Usually, a marker plate will be installed in line with the hydrant to show its location but the plate may also include an arrow to show the direction to the hydrant. The hydrant is below ground and is connected to the water main. The cover to the fire hydrant will normally be cast with the letters ‘FH’ and might be painted yellow.
All hydrants are also shown on the digital maps available in fire engines so that the nearest one can be identified while firefighters are on their way to an incident. This means that even if a marker plate is missing, broken, or covered, our crews will still be able to find the fire hydrant in most cases, and once reported they will be repaired in due course.
Above ground inspection
We check the hydrant frame and cover, and the surrounding surface for damage. We check the hydrant marker post and/or plate to see if the information shown is correct and is clearly visible. Any overgrowth is cut back and apparatus painted where appropriate.
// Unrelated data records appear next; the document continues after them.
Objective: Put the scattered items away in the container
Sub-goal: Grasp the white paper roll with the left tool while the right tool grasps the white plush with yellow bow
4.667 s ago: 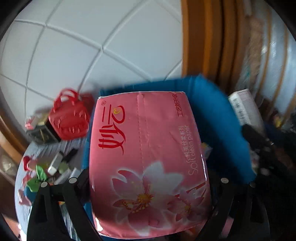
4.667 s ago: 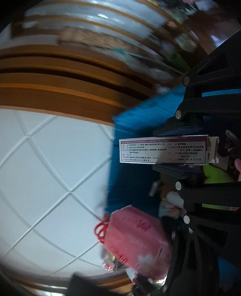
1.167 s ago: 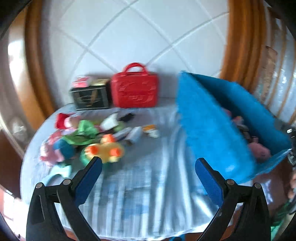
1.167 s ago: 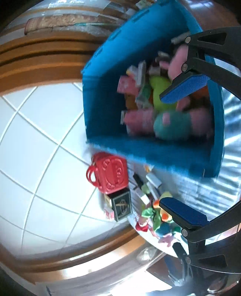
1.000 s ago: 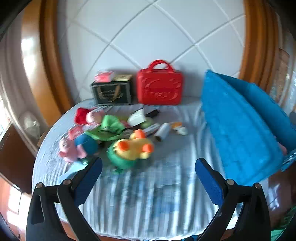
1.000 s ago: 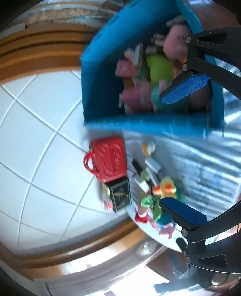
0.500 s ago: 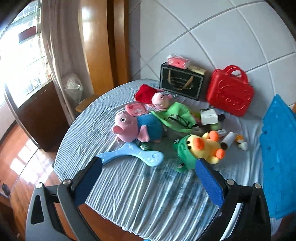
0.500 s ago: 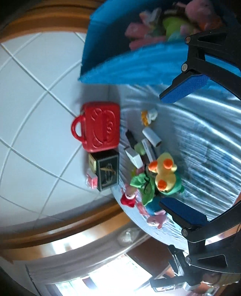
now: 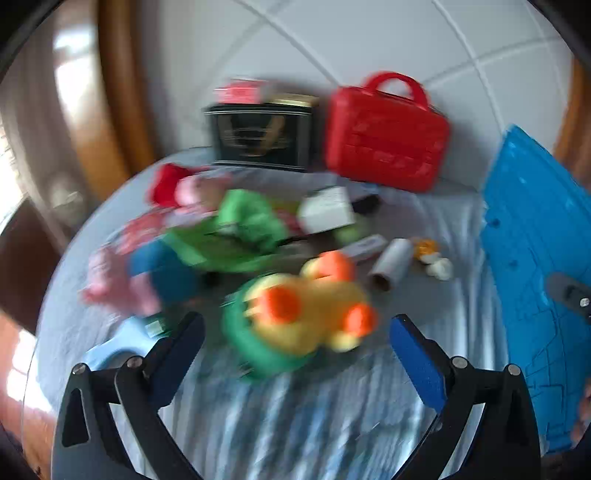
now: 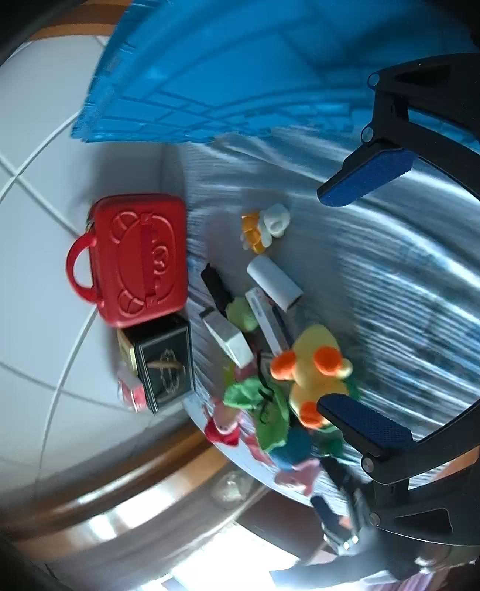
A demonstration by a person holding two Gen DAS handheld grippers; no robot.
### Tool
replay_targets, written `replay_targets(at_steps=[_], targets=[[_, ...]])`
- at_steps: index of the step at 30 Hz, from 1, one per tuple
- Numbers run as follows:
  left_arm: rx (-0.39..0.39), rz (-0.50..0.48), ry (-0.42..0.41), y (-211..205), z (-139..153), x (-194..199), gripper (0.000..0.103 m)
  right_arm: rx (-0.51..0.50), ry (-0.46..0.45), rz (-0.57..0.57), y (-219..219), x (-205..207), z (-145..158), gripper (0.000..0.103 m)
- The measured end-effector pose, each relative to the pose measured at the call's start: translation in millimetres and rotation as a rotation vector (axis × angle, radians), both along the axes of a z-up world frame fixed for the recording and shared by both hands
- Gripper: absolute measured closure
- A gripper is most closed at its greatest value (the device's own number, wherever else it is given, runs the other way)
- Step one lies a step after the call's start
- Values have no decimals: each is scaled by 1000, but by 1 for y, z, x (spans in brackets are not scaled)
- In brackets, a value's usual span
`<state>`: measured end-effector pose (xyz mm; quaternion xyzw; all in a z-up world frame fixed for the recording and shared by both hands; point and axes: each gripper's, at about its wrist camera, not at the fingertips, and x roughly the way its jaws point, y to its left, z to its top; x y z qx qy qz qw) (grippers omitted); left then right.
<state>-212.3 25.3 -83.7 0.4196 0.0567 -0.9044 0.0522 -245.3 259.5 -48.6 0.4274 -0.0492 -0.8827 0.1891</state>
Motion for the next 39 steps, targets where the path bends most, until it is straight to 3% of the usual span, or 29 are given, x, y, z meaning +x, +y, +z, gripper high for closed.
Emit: replay_targets(at_steps=[4,8,9,12,15,25,36,37,39], targets=[[32,-111,-31,35,-28,-54,10,40,-34,-97,5,-32,-30,1],[2,-187,-64,59,-62,-105,11,92,-42,-148,6,-66,-60,23],[3,-199,-78,64,-71,-117,17,88,-55,-160,6,-77,-72,28],[28,-250,-126,80,-100,-154,21,77,-82,-195,10,-103,-98,30],[-23,-270,-142,94,-122,-175,21,84,-94,-233,16,-125,-116,30],[-2,-293,-217,104,-168,-212,25,123,-161,-227,15,-175,-170,30],[-31,-291,-204,108,-173,-214,27,152,-171,-190,4,-190,-193,30],[-35,-287,-197,107,-172,-213,31,165,-167,-191,4,-190,-195,32],[-35,-285,-184,107,-170,-212,48,179,-175,-194,4,-190,-199,54]])
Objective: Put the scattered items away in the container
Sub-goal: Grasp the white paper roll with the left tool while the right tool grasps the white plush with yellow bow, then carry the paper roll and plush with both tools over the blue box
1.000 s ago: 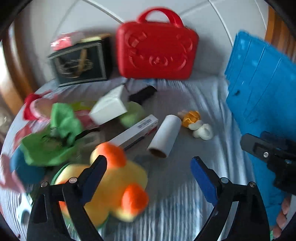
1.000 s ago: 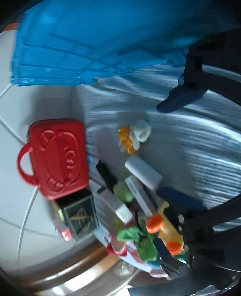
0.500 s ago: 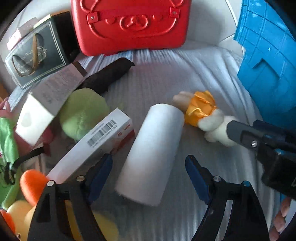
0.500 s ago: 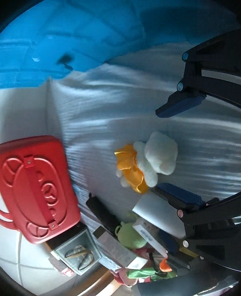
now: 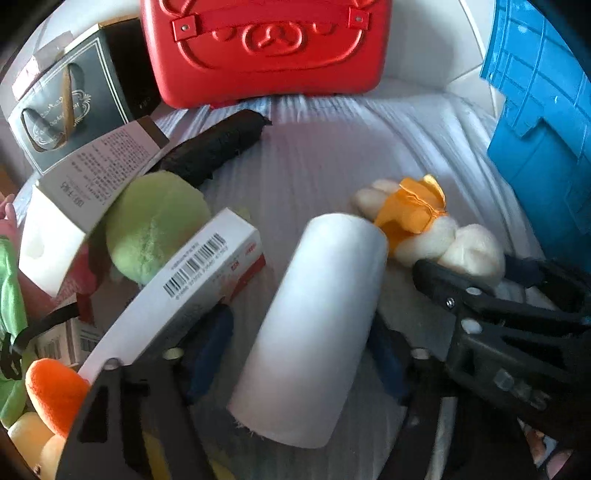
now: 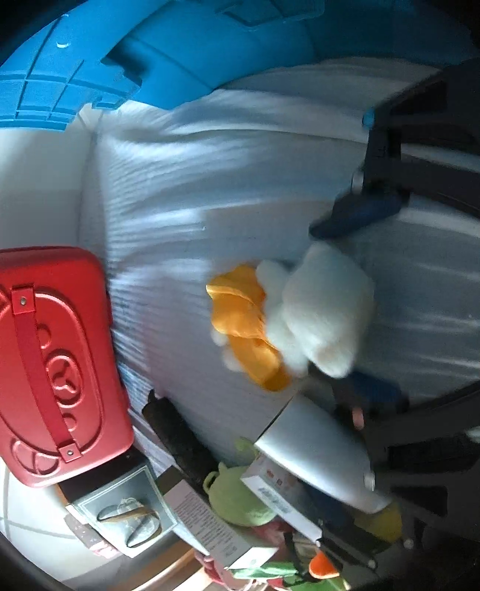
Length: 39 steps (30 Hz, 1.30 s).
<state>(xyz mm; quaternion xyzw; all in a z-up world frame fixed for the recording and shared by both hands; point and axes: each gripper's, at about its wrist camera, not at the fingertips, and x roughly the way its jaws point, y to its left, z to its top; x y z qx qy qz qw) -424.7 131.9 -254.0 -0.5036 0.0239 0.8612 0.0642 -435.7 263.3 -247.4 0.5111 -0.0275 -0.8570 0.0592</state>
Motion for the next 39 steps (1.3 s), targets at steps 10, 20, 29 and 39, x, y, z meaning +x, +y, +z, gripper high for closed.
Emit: replay_targets(at_steps=[10,20,29,39], targets=[[11,15,40,-4,25,19,55,-34,72,-37,8,31,32,56],[33,51,217,-25,123,91,58,-45,248,-23,-4,109,131,56],[59,70,368,-59,222,158,58,-34,418,15,-37,185,234,56],[132,5,502,-36,301,222,58,27,577,-50,-28,256,315,56]])
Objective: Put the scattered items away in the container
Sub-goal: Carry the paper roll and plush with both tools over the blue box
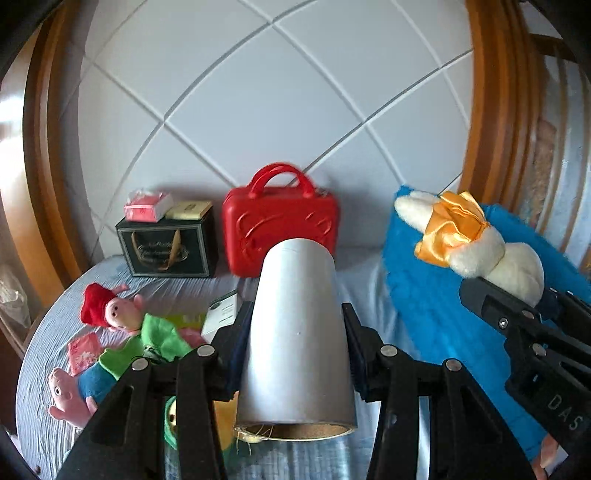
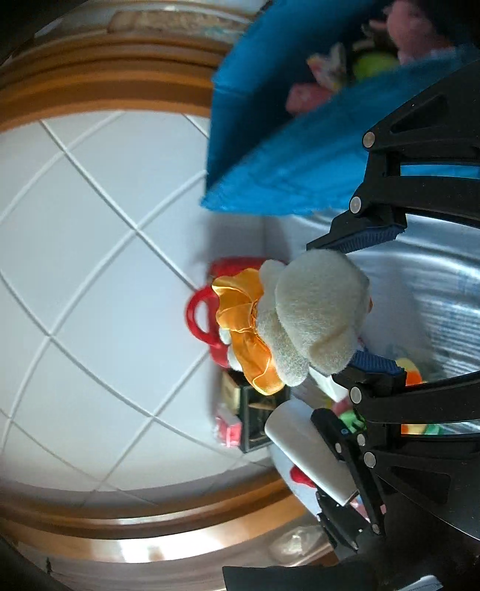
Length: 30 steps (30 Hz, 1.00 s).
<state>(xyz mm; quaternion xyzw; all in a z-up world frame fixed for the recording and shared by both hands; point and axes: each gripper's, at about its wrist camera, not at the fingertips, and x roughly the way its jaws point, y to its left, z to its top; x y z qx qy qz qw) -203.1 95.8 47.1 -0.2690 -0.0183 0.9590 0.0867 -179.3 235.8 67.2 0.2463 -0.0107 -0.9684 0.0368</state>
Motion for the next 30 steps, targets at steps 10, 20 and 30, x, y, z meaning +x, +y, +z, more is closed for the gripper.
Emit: replay_targets(at_steps=[10,20,30], targets=[[-4,-104,59,96,49,46,58,14,133,-95,87,61,60,56],[-24,-135,-53,250,76,63,58,138,127,-122,251,76,75,55],[-118,-132,-335,382,38,5,58,209,-136,-78,357,18,28,56]])
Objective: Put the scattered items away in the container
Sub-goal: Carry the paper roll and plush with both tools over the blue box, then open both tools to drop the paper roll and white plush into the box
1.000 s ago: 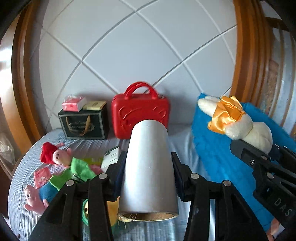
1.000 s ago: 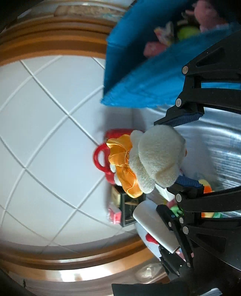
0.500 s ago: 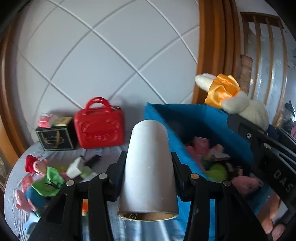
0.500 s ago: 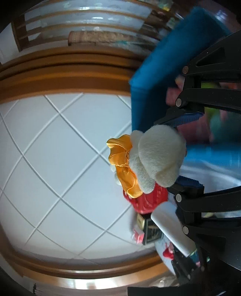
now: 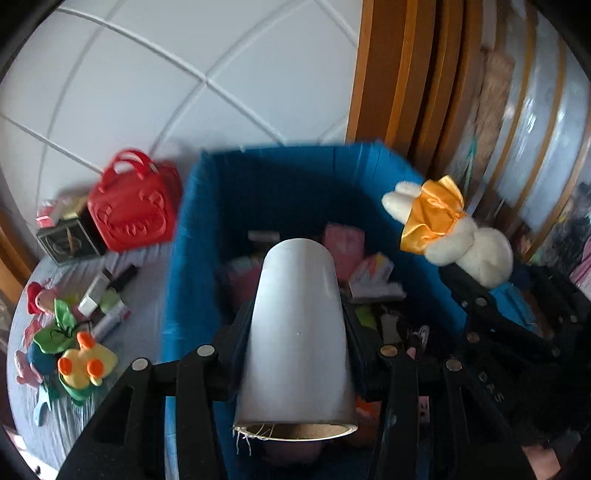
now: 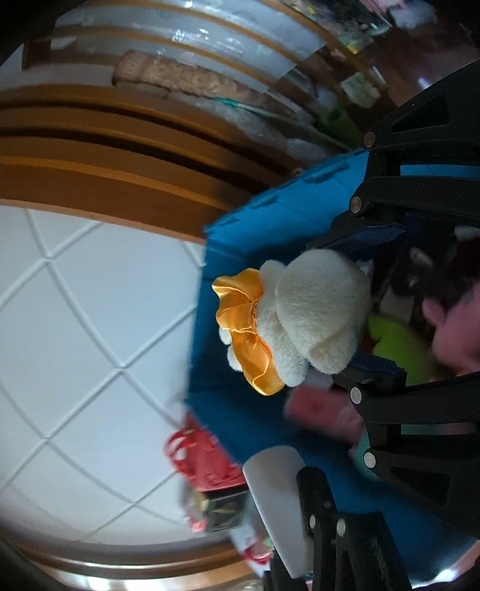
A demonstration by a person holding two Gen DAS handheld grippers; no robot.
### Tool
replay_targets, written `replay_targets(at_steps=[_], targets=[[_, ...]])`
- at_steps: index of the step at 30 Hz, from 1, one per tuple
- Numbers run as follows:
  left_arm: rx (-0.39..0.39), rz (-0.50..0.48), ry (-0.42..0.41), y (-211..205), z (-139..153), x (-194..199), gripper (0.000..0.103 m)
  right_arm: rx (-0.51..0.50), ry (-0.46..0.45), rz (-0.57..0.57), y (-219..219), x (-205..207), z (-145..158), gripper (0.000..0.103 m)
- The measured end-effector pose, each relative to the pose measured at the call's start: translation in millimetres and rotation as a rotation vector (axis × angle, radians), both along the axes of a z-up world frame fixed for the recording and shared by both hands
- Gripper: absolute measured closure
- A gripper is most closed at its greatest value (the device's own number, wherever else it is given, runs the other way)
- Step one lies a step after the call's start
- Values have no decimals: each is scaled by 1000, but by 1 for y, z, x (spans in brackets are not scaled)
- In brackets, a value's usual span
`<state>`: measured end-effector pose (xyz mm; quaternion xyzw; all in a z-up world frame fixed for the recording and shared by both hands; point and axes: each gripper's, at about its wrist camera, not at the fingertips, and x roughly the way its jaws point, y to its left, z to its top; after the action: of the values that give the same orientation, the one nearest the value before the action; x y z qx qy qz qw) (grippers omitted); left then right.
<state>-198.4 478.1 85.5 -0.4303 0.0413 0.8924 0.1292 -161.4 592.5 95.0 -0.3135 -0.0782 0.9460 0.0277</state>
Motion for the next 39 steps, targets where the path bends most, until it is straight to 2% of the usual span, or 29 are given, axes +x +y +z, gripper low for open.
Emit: replay_targets(at_steps=[3,6,8,11,15,18,22,26,31,33,35,37,39], targets=[[-61,-5,-91,27,-29,-24,58,10,-133,19,17,-24,-22,55],[-82,-14,-195,45,-62,-45,58,-19,-277,34,35,-45,-45,55],[-100,-27,-253,52,-83,-58,58,-50,-335,45,45,-55,-53,55],[-155,-24,-283,60,-110,-71,58,7,-421,33,46,-73,-77,55],[-176,-38,-370,65,-143,-77,58,-22,-505,45,52,-87,-102,55],[-189,-63,-369,67,-147,-74,58,-18,-552,50,49,-93,-118,55],[-171,-51,-383,65,-148,-79,58,-21,-634,47,47,-100,-141,55],[-165,-44,-386,64,-148,-81,58,-16,-669,52,46,-103,-150,51],[-170,-39,-370,65,-147,-79,53,-21,-680,29,53,-101,-150,34],[-178,-33,-355,65,-145,-79,52,-11,-679,10,56,-101,-149,22],[-181,-18,-328,63,-140,-78,50,8,-663,17,55,-102,-145,18],[-178,6,-290,58,-133,-78,43,36,-634,22,54,-98,-134,15],[-165,22,-259,54,-127,-77,35,83,-611,28,53,-94,-125,5]])
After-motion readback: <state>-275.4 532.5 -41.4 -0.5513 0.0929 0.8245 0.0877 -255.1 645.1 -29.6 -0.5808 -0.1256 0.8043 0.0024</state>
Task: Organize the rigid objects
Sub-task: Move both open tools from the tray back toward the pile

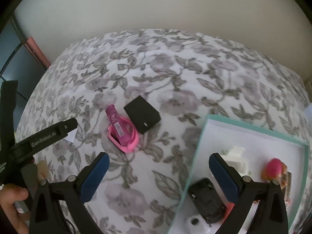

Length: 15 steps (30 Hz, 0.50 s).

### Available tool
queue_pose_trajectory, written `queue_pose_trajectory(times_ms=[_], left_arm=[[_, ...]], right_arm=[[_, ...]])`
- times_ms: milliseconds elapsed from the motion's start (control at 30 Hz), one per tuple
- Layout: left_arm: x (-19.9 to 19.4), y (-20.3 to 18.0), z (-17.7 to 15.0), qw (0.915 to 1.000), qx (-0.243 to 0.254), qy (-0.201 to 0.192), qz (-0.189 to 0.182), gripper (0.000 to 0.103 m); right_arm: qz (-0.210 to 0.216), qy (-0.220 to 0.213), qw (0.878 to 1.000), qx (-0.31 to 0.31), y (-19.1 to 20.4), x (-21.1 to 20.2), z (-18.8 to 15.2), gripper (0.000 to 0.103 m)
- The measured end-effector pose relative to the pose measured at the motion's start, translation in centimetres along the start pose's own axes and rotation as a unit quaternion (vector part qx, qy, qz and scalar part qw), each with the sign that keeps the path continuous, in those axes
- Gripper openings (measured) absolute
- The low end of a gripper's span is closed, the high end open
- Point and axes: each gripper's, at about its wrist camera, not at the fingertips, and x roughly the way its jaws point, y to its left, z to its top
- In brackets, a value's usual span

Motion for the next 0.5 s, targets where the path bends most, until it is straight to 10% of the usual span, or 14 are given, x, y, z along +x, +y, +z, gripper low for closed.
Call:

We collect information about the fire hydrant, its location, inspections, and any defects/repairs. Details are checked on each inspection and amended if required.
Below ground inspection
This involves checking the hydrant chamber and the hydrant itself. We check for leakage and that the chamber is cleared of silt or debris.
Wet pressure test
We open the hydrant valve to check its operation and for any leakage not evident when the hydrant was closed. A small amount of water is released to check delivery, minimising the amount of water run to waste and potential water supply issues. We do not flow or pressure test fire hydrants, and any specific request for this will need to be made to the water company for the area.
Private fire hydrants
Private fire hydrants are located on private water mains that are not the responsibility of the local water company or the fire and rescue service.
These are generally on large sites such as hospitals, military establishments, retail parks, holiday parks, large warehouses, and industrial estates, but may also be installed to provide cover for specific risk properties. Private hydrants are the responsibility of the owners/occupiers on whose land they are installed and will not be maintained by either the water company or by us.
Private hydrants should be installed, inspected, and tested in accordance with the relevant British Standards, and maintained to be in good working order by the responsible person(s). They should be compatible with fire and rescue service equipment.
Known private fire hydrants will be recorded in our database, and may be included as a source of water for firefighting in our risk information plans. Inspection of private fire hydrants may be undertaken by agreement, for the maintenance of our records and/or to support the inspection and maintenance obligations of the responsible person(s).